Rosie is also the most needy and the most demanding of it.  If I become too engrossed in a TV show, or am on the computer, she will maneuver around the room until she can achieve line of sight with me..if I continue to ignore her she will begin barking at me, very loudly.  She seems to be saying "hey!..pay attention to me!  I need attention!  I then have to take a break, pick her up, rub her ears, give her a little sweet talk, before I can resume what I'm doing.

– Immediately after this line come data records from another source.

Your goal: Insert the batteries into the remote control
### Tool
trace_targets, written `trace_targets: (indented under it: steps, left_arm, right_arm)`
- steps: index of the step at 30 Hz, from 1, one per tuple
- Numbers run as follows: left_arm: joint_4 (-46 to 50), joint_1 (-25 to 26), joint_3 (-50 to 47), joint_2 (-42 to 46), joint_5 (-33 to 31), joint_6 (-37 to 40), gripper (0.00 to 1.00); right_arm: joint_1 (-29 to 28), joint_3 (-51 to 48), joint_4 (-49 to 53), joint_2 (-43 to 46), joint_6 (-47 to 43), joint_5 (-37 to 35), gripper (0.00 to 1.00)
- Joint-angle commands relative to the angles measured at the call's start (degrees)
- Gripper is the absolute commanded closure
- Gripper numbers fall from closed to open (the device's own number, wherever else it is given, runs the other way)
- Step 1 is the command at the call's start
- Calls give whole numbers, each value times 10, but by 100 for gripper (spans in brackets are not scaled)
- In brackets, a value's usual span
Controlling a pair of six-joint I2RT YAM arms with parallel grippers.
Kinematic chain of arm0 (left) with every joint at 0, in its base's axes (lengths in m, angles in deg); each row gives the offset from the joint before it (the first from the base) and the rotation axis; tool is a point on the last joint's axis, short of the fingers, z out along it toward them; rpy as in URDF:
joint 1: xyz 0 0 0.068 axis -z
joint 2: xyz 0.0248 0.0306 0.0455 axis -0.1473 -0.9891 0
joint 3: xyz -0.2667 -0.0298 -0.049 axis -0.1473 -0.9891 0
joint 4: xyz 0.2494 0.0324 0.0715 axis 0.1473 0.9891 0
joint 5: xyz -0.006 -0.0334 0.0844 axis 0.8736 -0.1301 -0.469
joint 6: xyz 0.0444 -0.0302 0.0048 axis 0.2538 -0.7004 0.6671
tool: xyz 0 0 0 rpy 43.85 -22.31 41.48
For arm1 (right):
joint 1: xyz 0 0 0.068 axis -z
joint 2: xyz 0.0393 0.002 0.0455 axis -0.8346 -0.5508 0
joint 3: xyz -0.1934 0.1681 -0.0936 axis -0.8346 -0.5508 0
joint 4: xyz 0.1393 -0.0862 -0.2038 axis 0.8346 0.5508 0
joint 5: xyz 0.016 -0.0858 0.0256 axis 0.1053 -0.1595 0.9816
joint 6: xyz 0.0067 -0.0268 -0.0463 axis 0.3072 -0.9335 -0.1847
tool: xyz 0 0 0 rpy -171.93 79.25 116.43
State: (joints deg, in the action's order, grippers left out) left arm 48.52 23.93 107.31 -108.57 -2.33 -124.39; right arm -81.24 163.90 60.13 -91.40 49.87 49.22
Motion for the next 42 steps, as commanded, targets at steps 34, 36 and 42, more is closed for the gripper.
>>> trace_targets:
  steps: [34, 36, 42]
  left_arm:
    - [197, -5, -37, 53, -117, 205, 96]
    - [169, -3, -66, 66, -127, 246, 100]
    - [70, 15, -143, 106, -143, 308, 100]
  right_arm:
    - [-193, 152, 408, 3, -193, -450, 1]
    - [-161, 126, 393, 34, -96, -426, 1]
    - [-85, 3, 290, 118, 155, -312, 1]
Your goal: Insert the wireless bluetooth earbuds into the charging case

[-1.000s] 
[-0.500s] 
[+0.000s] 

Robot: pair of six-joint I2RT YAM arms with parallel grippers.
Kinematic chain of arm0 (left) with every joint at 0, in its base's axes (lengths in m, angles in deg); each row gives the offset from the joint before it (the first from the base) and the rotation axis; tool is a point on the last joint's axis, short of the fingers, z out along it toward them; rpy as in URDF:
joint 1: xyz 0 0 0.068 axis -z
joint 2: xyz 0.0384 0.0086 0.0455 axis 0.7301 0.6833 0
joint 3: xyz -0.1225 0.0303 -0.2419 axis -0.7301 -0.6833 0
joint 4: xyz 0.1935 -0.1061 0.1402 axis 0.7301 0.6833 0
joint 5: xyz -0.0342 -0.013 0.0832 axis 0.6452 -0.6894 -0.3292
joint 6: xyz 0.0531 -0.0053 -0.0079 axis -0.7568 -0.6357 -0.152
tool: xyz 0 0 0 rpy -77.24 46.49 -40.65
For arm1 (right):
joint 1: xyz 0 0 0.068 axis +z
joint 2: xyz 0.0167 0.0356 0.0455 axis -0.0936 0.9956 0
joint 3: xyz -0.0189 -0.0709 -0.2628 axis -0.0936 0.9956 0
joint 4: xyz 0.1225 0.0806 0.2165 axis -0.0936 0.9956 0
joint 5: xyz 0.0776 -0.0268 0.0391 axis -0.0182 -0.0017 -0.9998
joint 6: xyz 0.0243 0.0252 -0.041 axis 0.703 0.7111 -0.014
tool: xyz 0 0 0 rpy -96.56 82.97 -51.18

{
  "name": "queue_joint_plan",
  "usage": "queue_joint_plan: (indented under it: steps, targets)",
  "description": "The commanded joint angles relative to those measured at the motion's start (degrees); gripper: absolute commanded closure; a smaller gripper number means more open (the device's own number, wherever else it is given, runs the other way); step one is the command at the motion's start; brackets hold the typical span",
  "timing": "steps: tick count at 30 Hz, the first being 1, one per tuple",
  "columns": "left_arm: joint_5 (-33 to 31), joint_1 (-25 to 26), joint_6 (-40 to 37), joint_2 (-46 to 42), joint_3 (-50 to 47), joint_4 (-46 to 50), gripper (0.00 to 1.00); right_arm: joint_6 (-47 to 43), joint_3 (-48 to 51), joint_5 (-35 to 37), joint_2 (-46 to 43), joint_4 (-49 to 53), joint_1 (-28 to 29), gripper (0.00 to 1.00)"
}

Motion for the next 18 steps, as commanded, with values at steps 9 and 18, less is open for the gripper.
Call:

The moral of this story:  If you choose to have lap dogs, be prepared to support their needed lap time...and   when you've had your fill of it...get yourself a can of Burt's Bees Salve...you'll find it can be quite entertaining!

2 comments:

Darlene said...

Oh your poor sweet babies!! One of these days they are gonna get even with you for the Burt's Bees!! LOL!! I remember Rocky singing that is such a sweet memory and of course we love your babies.

JustCommonSense said...

Lol! My poor sweet babies are two of the luckiest hounds that ever pawed the earth. They get first class treatment from "dad". Only wished i was treated as well!
Except for the Burt's Bees, of course!